Glucose-6-phosphate dehydrogenase deficiency with coinherited Gaucher disease: A rare association

Nupur Parakh; Kusha Sharma; Sunita Sharma; Priti Chatterjee; Varinder Singh

doi:10.4103/ijpm.ijpm_271_22

Glucose-6-phosphate dehydrogenase deficiency with coinherited Gaucher disease: A rare association

Indian J Pathol Microbiol. 2023 Jul 6. doi: 10.4103/ijpm.ijpm_271_22. Online ahead of print.

Authors

Nupur Parakh¹, Kusha Sharma², Sunita Sharma², Priti Chatterjee², Varinder Singh¹

Affiliations

¹ Department of Paediatrics, Lady Hardinge Medical College and Associated SSK & KSC Hospitals, New Delhi, India.
² Department of Pathology, Lady Hardinge Medical College and Associated SSK & KSC Hospitals, New Delhi, India.

PMID: 38391334
DOI: 10.4103/ijpm.ijpm_271_22

Abstract

Anemia coexisting with Gaucher disease (GD) is often associated with non-hemolytic processes. Few cases of GD with autoimmune hemolytic anemia have been reported. However, literature on GD with concomitant nonimmune hemolytic anemia is scarce. A 1-year 6-month-old male child presented in 2018 with complaints of palpable mass in left upper abdomen, fever, cough, and vomiting. On examination, he had pallor, hepatosplenomegaly of 2 cm and 8 cm below costal margin, respectively. A clinical diagnosis of hemolytic anemia was suspected. Complete blood count revealed Hb---6.7 g/dL, TLC---8.9 × 103/mL, platelet count---180 × 103/mL. Peripheral smear showed predominantly microcytic hypochromic anemia with moderate degree of anisocytosis, many nucleated red blood cells, few schistocytes, polychromatophils and corrected reticulocyte count 7.89%. S. Bilirubin was 1.1 mg/dL. Hb high-performance liquid chromatography (HPLC) of the child and his parents was within normal limit.

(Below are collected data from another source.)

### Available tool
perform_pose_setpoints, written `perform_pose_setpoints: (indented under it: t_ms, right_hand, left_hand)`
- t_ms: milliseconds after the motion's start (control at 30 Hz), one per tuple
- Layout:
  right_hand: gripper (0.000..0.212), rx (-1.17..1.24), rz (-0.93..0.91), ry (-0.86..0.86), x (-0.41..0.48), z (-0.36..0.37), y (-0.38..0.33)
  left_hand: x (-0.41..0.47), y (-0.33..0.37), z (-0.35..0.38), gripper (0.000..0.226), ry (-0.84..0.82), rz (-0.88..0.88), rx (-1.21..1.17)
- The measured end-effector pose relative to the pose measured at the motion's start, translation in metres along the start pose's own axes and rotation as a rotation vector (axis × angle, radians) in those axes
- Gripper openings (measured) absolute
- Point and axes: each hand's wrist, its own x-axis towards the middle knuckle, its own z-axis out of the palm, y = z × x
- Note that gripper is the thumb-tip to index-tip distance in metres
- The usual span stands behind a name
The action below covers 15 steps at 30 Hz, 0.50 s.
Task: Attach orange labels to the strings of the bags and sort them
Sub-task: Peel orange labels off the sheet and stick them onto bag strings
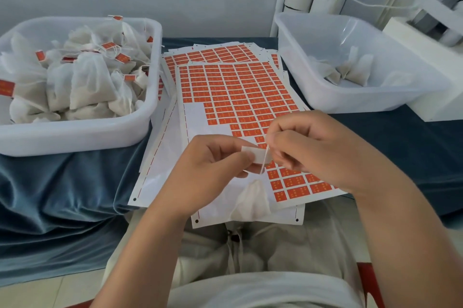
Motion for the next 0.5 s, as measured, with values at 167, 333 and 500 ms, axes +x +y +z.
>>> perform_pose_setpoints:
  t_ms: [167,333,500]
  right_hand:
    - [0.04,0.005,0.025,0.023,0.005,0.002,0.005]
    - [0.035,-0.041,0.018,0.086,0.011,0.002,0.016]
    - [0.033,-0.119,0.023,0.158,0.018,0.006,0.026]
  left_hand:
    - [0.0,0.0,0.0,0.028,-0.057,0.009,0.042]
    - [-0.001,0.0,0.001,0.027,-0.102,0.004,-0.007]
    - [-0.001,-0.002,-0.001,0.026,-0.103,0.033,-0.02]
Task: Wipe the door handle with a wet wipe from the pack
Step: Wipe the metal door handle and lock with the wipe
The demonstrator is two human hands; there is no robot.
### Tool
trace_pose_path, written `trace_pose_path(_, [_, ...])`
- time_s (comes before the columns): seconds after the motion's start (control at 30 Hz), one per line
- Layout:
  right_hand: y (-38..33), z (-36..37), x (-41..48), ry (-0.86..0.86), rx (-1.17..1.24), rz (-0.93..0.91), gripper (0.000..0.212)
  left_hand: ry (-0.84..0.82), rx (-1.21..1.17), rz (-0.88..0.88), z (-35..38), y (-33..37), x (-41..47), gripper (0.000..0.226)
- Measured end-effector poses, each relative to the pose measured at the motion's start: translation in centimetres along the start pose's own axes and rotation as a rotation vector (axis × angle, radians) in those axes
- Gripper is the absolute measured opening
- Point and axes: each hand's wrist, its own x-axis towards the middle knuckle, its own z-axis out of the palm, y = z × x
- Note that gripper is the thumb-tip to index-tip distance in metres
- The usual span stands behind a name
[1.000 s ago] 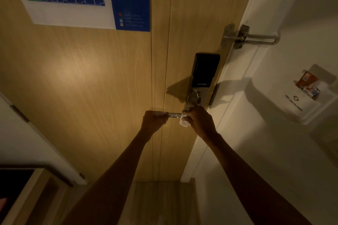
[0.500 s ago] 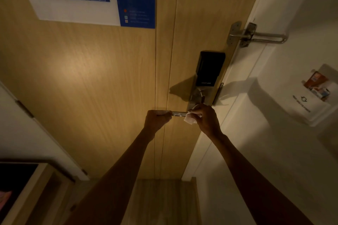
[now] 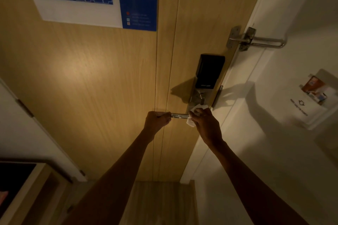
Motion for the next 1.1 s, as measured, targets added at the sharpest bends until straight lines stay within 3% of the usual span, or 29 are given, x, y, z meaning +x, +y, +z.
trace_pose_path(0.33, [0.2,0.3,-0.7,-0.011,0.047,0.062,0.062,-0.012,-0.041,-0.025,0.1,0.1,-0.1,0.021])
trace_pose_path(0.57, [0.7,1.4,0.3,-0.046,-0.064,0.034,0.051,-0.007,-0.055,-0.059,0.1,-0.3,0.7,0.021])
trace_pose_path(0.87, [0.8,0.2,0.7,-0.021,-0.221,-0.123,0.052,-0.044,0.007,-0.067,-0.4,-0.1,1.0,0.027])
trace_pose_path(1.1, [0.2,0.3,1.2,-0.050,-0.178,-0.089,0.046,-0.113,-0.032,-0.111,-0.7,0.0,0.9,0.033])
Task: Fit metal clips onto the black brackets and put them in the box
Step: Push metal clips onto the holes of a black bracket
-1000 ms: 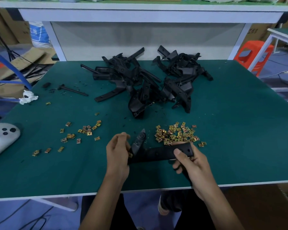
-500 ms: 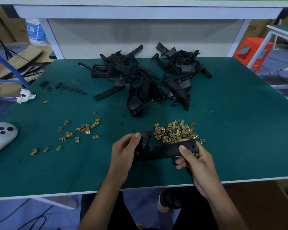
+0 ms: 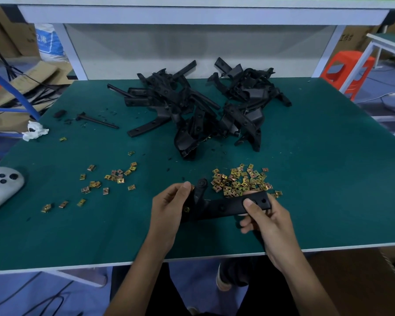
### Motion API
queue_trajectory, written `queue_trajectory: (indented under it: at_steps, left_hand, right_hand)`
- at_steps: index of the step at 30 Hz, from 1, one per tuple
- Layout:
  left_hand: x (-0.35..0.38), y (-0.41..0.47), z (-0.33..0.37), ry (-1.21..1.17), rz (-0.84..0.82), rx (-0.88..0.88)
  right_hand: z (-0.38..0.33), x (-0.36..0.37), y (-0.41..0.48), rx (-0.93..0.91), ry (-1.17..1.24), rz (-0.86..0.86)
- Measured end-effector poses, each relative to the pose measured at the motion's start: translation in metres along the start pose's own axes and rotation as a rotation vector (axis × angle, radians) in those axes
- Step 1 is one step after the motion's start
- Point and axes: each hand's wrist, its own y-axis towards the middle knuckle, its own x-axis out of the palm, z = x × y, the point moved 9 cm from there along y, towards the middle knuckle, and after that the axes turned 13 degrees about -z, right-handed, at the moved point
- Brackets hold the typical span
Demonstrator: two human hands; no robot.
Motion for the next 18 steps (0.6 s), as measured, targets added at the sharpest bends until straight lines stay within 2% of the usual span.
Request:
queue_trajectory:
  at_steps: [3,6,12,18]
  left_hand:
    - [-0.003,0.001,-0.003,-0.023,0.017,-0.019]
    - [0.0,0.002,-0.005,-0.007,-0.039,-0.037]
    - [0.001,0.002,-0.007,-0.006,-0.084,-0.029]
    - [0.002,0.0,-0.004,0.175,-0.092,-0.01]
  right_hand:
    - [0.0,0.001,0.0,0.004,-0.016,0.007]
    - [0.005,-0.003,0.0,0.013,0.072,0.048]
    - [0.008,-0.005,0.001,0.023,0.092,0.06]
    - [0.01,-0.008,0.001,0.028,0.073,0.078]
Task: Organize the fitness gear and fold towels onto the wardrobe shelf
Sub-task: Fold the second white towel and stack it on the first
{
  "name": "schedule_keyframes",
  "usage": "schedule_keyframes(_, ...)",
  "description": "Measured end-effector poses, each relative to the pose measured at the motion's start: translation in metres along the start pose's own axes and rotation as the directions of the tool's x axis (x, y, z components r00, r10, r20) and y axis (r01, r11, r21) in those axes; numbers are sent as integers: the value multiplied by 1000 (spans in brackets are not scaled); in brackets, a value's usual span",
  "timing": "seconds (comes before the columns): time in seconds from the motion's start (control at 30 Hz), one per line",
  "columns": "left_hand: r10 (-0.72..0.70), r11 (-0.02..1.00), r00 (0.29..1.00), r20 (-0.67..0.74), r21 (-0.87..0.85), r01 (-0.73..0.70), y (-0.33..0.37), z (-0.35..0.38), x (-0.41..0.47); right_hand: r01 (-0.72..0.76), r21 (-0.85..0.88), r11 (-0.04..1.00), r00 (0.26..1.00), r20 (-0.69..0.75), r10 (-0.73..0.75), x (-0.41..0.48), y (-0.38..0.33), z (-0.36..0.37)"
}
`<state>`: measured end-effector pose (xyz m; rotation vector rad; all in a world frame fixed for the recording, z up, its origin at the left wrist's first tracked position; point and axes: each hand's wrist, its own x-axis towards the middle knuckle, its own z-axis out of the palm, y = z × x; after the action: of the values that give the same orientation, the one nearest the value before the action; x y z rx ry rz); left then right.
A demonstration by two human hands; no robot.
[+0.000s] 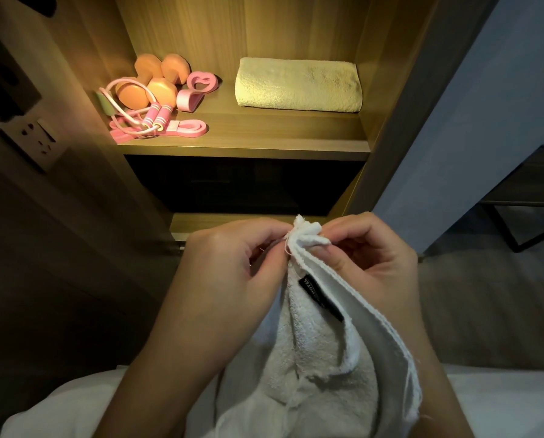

Hematological work up revealed negative results for direct Coombs' test, osmotic fragility test, and sickling test. Test for Glucose-6-phosphate dehydrogenase deficiency was positive (39 units/trillion RBC, normal 146--376). He was transfused intermittently and given steroids to manage his anemia. He was on regular follow up during which his blood counts revealed persistent anemia and thrombocytopenia. In view of this, bone marrow was performed to exclude myelofibrosis. Aspirate smears were cellular and showed normoblastic erythroid hyperplasia. Numerous large histiocytes with basophilic fibrillary cytoplasm exhibiting "crumpled tissue paper" appearance were seen. Similar findings were seen on bone marrow trephine biopsy. Genetic testing revealed pathogenic variations in the GBA gene. Beta glucosidase enzyme levels were low while chitotriosidase was raised (1109.19 nmol/hr/mL). A final diagnosis of G6PD with GD was made. The present study shows rare association of GD with Glucose-6-phosphate dehydrogenase deficiency.